Easter Bunny Vs. Jesus Christ

Each year during the Easter season it seems that the One who should be the centerpiece of the celebration is pushed aside in order to focus on a fictitious character called the Easter Bunny.  Since Easter is approaching, let us compare the work of Christ with the work of the Easter Bunny.

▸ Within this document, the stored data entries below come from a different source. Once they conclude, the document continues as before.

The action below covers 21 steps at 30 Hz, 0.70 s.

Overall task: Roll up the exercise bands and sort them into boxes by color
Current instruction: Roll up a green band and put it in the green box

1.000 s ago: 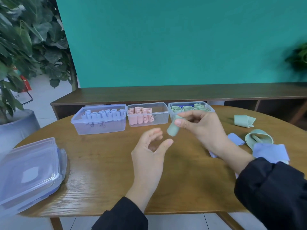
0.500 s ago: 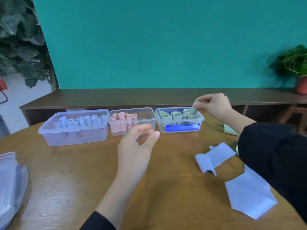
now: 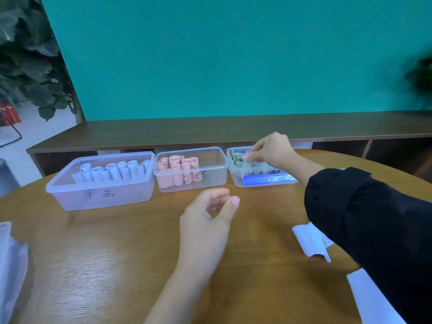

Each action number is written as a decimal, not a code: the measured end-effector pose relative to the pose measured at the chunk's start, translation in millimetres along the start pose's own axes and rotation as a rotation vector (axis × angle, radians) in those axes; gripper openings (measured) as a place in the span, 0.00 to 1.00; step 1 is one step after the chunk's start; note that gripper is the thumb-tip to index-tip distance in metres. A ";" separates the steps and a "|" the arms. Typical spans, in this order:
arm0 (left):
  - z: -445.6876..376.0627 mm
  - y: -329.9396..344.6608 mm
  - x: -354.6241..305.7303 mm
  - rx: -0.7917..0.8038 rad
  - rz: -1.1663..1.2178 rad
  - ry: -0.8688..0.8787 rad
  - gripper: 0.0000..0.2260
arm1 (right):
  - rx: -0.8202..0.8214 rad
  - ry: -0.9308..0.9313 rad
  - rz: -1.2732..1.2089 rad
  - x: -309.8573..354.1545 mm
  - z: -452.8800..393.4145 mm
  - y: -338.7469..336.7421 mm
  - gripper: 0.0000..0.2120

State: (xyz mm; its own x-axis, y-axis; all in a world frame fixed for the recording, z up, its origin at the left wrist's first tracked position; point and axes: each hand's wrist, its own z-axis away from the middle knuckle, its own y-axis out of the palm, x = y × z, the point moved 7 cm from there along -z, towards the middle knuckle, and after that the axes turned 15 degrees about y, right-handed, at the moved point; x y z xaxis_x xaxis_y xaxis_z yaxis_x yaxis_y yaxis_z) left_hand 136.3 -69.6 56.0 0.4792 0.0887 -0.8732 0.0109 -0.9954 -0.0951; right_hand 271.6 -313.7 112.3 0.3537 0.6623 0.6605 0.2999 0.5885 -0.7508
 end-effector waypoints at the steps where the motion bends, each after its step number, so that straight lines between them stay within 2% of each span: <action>1: -0.1 -0.6 0.0 -0.004 -0.004 0.003 0.06 | 0.000 0.017 0.030 -0.1 -1.6 4.3 0.18; 18: 0.8 -2.9 0.4 -0.006 -0.055 0.021 0.08 | 0.024 -0.046 0.246 12.6 -14.7 34.8 0.18; 21: 1.3 -2.8 1.3 -0.009 -0.052 0.014 0.08 | 0.011 -0.049 0.266 16.5 -16.8 36.3 0.15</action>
State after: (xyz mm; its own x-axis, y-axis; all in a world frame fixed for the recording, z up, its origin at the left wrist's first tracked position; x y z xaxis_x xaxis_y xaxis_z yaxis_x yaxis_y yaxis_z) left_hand 135.8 -66.7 54.5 0.4902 0.1402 -0.8603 0.0443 -0.9897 -0.1361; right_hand 303.2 -289.2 95.7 0.3755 0.8159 0.4398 0.1922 0.3956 -0.8981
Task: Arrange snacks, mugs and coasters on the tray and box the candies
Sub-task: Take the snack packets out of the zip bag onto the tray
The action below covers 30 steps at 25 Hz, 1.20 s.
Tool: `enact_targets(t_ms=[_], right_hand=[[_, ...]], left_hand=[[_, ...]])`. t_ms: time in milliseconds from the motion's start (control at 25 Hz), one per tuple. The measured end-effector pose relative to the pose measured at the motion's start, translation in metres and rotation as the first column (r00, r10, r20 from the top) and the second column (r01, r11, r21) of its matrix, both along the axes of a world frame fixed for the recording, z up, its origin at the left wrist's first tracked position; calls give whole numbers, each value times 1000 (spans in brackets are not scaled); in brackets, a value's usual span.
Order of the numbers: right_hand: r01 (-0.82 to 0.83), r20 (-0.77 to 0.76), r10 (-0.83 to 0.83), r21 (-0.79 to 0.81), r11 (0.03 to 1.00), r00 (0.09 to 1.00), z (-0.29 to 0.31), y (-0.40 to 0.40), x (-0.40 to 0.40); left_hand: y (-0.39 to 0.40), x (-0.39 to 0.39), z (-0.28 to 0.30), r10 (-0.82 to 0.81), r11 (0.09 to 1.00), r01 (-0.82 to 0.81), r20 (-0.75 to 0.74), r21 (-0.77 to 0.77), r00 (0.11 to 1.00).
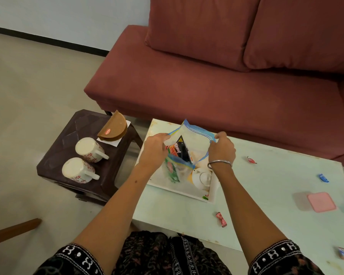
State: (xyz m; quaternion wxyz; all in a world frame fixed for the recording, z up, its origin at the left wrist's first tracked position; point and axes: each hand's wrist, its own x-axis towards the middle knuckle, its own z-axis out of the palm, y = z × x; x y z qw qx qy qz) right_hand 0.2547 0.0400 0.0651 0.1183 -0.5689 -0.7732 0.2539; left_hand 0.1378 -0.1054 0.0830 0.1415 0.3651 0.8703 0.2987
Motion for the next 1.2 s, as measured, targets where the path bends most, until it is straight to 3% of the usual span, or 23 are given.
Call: enact_targets(t_ms=[80,160,280,400,560,760,920,1000,1080,1200], right_hand=[[-87,-106,99,110,990,989,0,-13,-5],[-229,-99,242,126,965,965,-4,-24,-12],[-376,168,406,-186,908,898,-15,-35,-24],[-320,299,437,-366,874,848,-29,-47,-23],[-209,271,351,-439,874,896,-48,-54,-10],[-192,290,291,-324,926,912,-44,-60,-11],[-312,261,356,-196,930,897,10,-51,-27],[-295,160,308,-97,950,938,56,-42,-22],[-178,-25,179,25,984,984,105,-31,-6],[-60,-167,87,159,985,982,158,-7,30]], left_hand=[[3,4,0,23,1000,-22,20,-14,1000],[2,8,0,31,999,-31,31,-17,999],[-3,17,4,19,1000,-18,54,-20,998],[-11,27,10,7,1000,-6,70,-12,998],[-22,38,14,-43,999,44,70,-13,997],[-27,43,15,-36,998,39,84,-42,996],[-22,39,21,16,997,-9,78,-80,997],[-20,33,20,59,995,-52,72,-90,996],[-15,27,21,119,987,-112,58,-114,991],[-8,22,24,150,982,-147,16,-117,989]])
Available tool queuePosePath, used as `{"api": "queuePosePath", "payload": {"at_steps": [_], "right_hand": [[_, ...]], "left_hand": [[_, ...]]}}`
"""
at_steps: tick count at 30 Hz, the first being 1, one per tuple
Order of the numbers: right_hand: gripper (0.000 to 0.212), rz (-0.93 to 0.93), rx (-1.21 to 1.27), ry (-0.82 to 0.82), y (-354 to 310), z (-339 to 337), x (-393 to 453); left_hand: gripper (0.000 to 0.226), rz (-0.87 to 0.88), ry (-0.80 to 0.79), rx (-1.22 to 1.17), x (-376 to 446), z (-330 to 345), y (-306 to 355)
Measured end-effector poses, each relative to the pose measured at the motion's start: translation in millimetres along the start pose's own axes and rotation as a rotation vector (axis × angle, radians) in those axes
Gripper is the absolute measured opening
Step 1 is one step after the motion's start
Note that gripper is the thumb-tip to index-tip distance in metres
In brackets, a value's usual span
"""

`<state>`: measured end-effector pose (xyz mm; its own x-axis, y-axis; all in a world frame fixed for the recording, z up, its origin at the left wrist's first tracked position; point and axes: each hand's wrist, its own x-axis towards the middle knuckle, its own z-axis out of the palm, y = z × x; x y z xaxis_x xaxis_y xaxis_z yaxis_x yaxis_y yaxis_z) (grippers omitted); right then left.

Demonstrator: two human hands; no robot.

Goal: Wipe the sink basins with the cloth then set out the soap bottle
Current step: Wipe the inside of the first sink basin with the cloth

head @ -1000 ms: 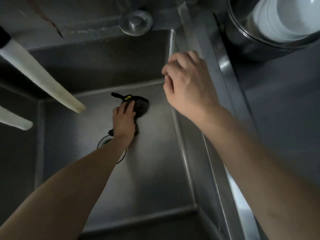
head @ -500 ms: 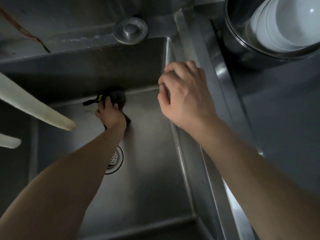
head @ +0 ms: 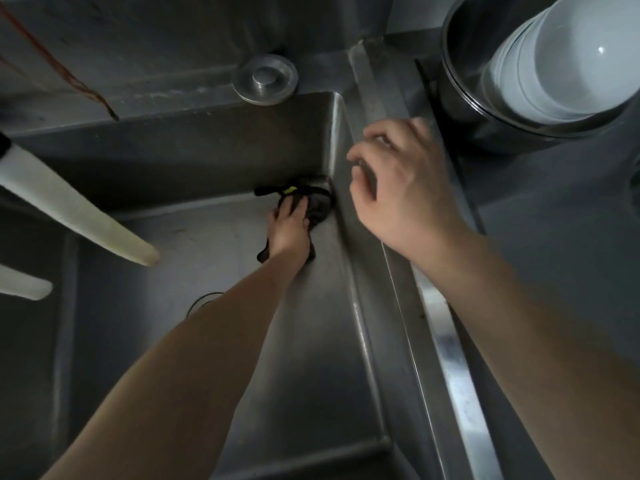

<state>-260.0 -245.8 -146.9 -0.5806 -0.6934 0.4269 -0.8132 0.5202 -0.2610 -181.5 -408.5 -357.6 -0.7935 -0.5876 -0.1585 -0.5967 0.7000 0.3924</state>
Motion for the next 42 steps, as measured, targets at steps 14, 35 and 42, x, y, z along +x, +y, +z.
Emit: {"api": "queuePosePath", "payload": {"at_steps": [14,35,42], "right_hand": [[0.02,0.079,-0.007,0.043,7,5,-2],[0.029,0.078,0.001,0.049,6,6,-3],[0.024,0.072,0.0,0.064,8,7,-3]], "left_hand": [[0.047,0.245,0.086,-0.091,-35,7,-38],[0.048,-0.472,0.306,0.02,-21,-55,-166],[0.046,-0.324,0.266,-0.001,-6,-25,-111]]}}
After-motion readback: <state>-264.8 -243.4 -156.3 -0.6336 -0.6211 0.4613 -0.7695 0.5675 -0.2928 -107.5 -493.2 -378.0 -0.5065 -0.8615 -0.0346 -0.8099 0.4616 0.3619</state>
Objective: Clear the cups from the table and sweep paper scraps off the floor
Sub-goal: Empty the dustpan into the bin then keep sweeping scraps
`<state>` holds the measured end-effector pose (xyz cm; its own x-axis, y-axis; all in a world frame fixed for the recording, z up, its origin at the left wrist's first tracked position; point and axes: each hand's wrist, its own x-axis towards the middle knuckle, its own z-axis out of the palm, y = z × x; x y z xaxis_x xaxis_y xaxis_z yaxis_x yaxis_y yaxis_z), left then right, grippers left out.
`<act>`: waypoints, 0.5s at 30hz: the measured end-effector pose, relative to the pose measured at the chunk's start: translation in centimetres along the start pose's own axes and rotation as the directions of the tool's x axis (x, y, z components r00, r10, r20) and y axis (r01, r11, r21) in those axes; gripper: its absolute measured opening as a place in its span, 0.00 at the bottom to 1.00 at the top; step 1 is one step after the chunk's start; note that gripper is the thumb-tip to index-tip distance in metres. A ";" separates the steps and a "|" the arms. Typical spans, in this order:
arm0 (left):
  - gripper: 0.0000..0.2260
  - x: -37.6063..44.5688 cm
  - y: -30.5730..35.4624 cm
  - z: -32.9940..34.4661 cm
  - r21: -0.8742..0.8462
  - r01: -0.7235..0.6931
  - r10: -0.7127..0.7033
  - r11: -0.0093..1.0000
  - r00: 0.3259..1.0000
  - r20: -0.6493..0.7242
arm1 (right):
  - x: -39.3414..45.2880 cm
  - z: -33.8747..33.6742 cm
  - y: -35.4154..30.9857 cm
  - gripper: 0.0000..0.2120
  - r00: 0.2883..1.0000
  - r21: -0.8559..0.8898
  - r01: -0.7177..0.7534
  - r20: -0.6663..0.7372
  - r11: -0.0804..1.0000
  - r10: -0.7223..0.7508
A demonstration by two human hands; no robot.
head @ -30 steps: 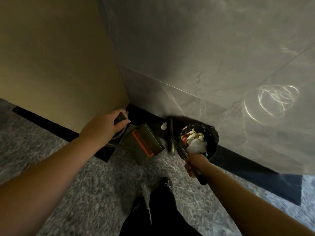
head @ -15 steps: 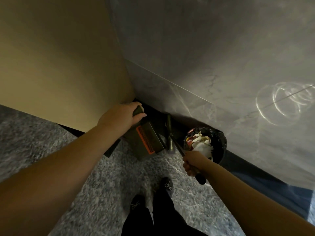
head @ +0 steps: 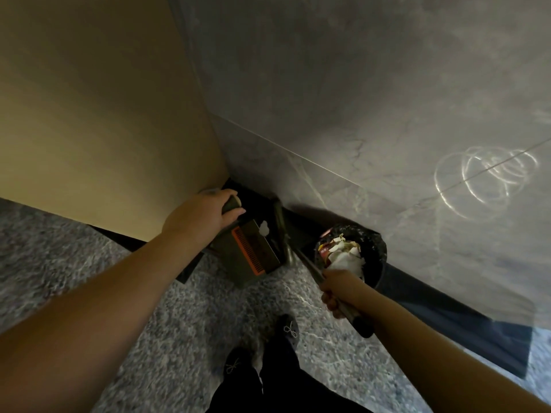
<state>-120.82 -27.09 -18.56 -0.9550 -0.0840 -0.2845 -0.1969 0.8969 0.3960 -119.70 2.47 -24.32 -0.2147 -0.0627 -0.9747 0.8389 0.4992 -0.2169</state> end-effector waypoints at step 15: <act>0.22 -1.4 0.5 0.9 0.027 -0.033 0.036 0.999 0.996 -0.084 | 3.0 1.0 1.2 0.10 0.991 -0.192 0.096 0.108 0.977 -0.076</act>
<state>-119.41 -26.17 -18.79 -0.9766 -0.0883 -0.1959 -0.1588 0.9106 0.3816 -118.87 2.03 -27.55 -0.2226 -0.1931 -0.9556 0.7025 0.6478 -0.2945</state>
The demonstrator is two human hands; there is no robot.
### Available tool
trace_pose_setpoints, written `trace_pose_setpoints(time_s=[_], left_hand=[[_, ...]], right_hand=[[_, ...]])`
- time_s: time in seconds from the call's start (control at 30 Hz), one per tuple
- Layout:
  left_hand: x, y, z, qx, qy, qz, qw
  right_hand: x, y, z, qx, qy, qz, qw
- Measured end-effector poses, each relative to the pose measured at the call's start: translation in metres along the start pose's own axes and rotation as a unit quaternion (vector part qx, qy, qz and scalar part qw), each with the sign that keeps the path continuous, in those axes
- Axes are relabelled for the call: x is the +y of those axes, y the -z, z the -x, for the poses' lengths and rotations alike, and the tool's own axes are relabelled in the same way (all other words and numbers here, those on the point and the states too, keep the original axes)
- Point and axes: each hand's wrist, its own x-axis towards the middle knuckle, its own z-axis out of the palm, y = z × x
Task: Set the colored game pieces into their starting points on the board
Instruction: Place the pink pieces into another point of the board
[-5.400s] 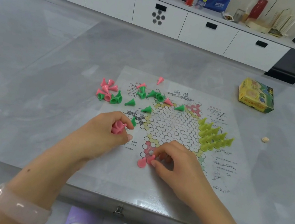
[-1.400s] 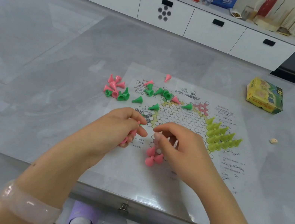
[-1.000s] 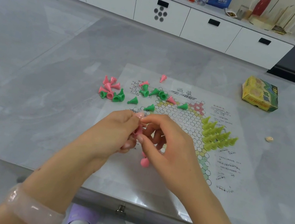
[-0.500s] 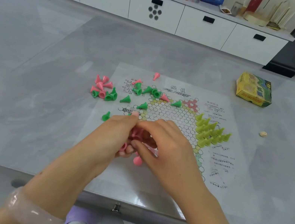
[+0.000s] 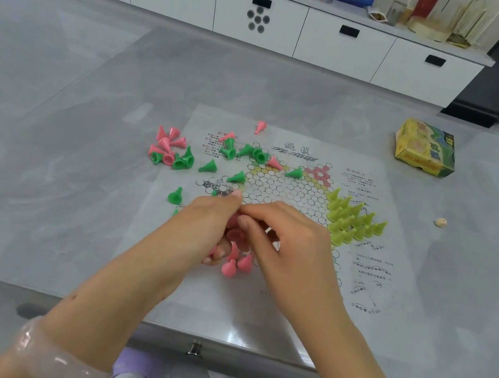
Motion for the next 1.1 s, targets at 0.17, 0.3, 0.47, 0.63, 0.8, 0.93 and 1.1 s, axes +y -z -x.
trace_pose_setpoints(time_s=[0.17, 0.3, 0.47, 0.63, 0.8, 0.93, 1.1], left_hand=[[0.003, 0.009, -0.005, 0.054, 0.009, -0.006, 0.998], [0.002, 0.019, -0.007, 0.085, -0.008, -0.005, 0.996], [0.003, 0.02, -0.005, 0.104, -0.025, -0.018, 0.994], [0.003, 0.019, -0.004, 0.104, -0.029, -0.022, 0.994], [0.002, 0.02, -0.004, 0.104, -0.034, -0.025, 0.994], [0.003, 0.019, -0.004, 0.1, -0.033, -0.027, 0.994], [0.003, 0.02, -0.004, 0.1, -0.034, -0.029, 0.994]], right_hand=[[0.006, 0.026, -0.007, -0.017, -0.126, -0.05, 0.991], [0.021, 0.035, -0.003, -0.098, -0.237, -0.031, 0.966], [0.026, 0.03, 0.002, -0.172, -0.25, 0.03, 0.952], [0.025, 0.028, 0.002, -0.192, -0.226, 0.074, 0.952], [0.026, 0.024, 0.002, -0.204, -0.204, 0.099, 0.952], [0.026, 0.021, 0.002, -0.205, -0.196, 0.106, 0.953], [0.026, 0.021, 0.003, -0.205, -0.191, 0.106, 0.954]])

The Work of Christ: Jesus Christ humbled Himself and came to earth to dwell in the midst of sin, shame, and to suffer upon the criminal’s cross for our sin.  He was slapped (John 18:22), mocked (John 19:1-3), spit upon (Isaiah 50:6), His beard ripped out of his face (Isaiah 50:6), betrayed (John 18:1-5), nailed to a cross (Luke 23:33), and died for our sin (Luke 23:46).  Christ was accused of sin, but He knew no sin (2 Corinthians 5:21).  He was blamed for sin, but He was innocent.  He was rejected, despised, and murdered.  Three days after being placed in a tomb, Jesus Christ (the very Son of God) came up out of the tomb defeating death, hell, and the grave (Matthew 28:6; Mark 16:6;  Luke 24:6; John 20:16-18; Revelation 1:18).

The Work of the Easter Bunny: The Easter Bunny comes to provide us with candy, eggs, and baskets filled with goodies.  What eternal value does the Easter Bunny have for our lives?  Christ is verified with the Word of God and other historical evidences, but the Easter Bunny is merely an imaginary character.  It seems obvious that the world desires to replace Christ with a floppy eared Bunny for the purpose of denying the resurrection of Jesus Christ!  Someone said years ago, “If you want to explain away Christianity – you must explain away the empty tomb!”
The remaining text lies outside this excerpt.